▸ **WHAT IS REQUIRED**
Leave out the pictures and set down the rest of the listing below word for word.

▸ **DATA EXCERPT**

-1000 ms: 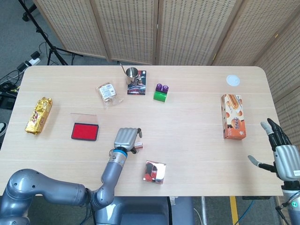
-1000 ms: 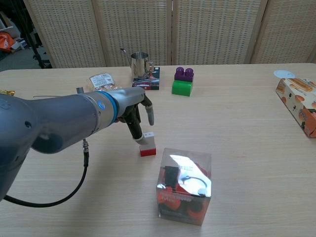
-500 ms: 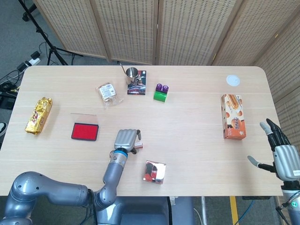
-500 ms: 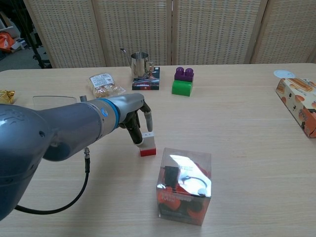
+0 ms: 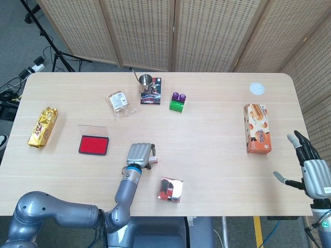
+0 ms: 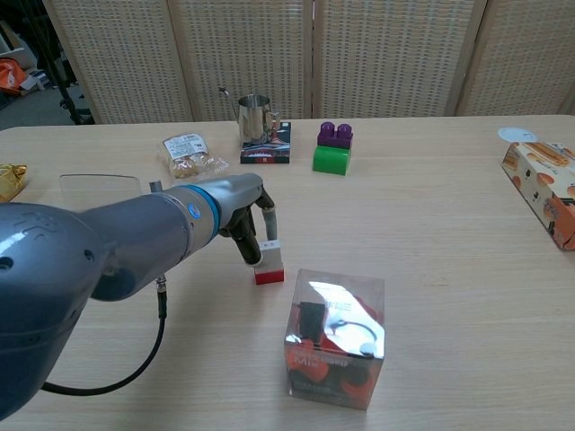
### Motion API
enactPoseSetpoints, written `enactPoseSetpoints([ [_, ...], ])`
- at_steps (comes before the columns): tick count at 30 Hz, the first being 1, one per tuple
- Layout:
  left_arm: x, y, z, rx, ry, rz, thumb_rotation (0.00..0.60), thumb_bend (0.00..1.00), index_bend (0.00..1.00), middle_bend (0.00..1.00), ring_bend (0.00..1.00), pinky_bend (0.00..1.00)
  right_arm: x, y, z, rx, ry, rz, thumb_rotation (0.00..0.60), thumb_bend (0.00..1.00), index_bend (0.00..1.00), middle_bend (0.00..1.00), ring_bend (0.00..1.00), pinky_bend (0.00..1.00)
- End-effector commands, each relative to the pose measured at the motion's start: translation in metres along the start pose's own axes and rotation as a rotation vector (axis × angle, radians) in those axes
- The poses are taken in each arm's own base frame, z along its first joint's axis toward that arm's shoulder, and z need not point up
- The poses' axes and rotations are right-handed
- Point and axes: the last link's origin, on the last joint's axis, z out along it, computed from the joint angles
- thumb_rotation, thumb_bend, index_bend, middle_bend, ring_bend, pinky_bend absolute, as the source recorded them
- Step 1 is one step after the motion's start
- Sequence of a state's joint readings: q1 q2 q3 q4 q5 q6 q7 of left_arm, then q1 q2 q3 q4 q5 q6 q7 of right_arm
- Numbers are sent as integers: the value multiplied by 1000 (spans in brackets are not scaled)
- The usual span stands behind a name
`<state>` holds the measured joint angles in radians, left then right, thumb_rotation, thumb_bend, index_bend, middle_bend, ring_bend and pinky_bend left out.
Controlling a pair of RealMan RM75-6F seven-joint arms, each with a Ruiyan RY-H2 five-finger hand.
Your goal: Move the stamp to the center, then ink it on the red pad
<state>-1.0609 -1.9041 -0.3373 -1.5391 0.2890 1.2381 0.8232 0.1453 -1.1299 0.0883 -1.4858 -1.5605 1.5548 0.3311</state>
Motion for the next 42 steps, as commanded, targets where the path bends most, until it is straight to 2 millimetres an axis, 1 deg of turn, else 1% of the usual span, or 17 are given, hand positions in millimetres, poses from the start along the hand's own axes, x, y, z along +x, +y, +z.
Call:
enactPoseSetpoints([
  [1,-1,0,0,3,1,4,600,313,504,1000,1000,963,0,0,0,-1,-2,1,600,0,0,0,0,149],
  [23,-3,0,0,11,10,1,600,394,550,1000,1000,963,0,2,1,-10,-8,8,600,0,0,0,0,148],
  [28,-1,0,-1,9,14,0,600,399,562,1000,1000,963,0,3,1,-11,-9,10,600,0,0,0,0,149],
  [32,6,1,-4,-1,26,0,600,403,572,1000,1000,963,0,3,1,-11,-9,10,600,0,0,0,0,149],
  [36,20,0,-11,-20,62,30,600,407,577,1000,1000,963,0,3,1,-12,-11,10,600,0,0,0,0,149],
  [39,34,-8,-17,-29,97,53,600,407,581,1000,1000,963,0,2,1,-12,-12,13,600,0,0,0,0,149],
  [42,49,-24,-22,-25,118,64,600,407,589,1000,1000,963,0,2,1,-10,-11,14,600,0,0,0,0,149],
])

▸ **EXERCISE SOLUTION**
-1000 ms: 
-1000 ms: 
-500 ms: 
-500 ms: 
+0 ms: 
+0 ms: 
### Motion API
enactPoseSetpoints, written `enactPoseSetpoints([ [_, ...], ])`
- at_steps (comes before the columns): tick count at 30 Hz, the first being 1, one per tuple
- Layout:
  left_arm: x, y, z, rx, ry, rz, thumb_rotation (0.00..0.60), thumb_bend (0.00..1.00), index_bend (0.00..1.00), middle_bend (0.00..1.00), ring_bend (0.00..1.00), pinky_bend (0.00..1.00)
  right_arm: x, y, z, rx, ry, rz, thumb_rotation (0.00..0.60), thumb_bend (0.00..1.00), index_bend (0.00..1.00), middle_bend (0.00..1.00), ring_bend (0.00..1.00), pinky_bend (0.00..1.00)
- End-effector commands, each relative to the pose measured at the motion's start: translation in metres along the start pose's own axes and rotation as a rotation vector (axis × angle, radians) in those axes
- The poses are taken in each arm's own base frame, z along its first joint's axis toward that arm's shoulder, and z need not point up
- The poses' axes and rotations are right-handed
- Point and axes: the last link's origin, on the last joint's axis, z out along it, computed from the joint angles
- thumb_rotation, thumb_bend, index_bend, middle_bend, ring_bend, pinky_bend absolute, as the source recorded them
- Step 1 is one step after the motion's start
- Sequence of a state's joint readings: q1 q2 q3 q4 q5 q6 q7 of left_arm, then q1 q2 q3 q4 q5 q6 q7 of right_arm
- Numbers are sent as integers: the value multiplied by 1000 (spans in brackets are not scaled)
- The usual span stands behind a name
`<state>` holds the measured joint angles in radians, left then right, thumb_rotation, thumb_bend, index_bend, middle_bend, ring_bend and pinky_bend left out.
Controlling a pair of RealMan RM75-6F seven-joint arms, each with a Ruiyan RY-H2 five-finger hand.
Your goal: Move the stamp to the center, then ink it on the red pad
<state>-1.0609 -1.9041 -0.3373 -1.5391 0.2890 1.2381 0.8232 0.1453 -1.1299 0.0883 -1.4858 -1.5605 1.5548 0.3311</state>
Motion for the next 42 steps, as commanded, targets where the path bends most, until it is straight to 2 millimetres an axis, 1 deg of turn, else 1% of the usual span, or 17 are given, hand positions in millimetres, poses from the start along the hand's own axes, x, y, z along +x, +y, +z.
Call:
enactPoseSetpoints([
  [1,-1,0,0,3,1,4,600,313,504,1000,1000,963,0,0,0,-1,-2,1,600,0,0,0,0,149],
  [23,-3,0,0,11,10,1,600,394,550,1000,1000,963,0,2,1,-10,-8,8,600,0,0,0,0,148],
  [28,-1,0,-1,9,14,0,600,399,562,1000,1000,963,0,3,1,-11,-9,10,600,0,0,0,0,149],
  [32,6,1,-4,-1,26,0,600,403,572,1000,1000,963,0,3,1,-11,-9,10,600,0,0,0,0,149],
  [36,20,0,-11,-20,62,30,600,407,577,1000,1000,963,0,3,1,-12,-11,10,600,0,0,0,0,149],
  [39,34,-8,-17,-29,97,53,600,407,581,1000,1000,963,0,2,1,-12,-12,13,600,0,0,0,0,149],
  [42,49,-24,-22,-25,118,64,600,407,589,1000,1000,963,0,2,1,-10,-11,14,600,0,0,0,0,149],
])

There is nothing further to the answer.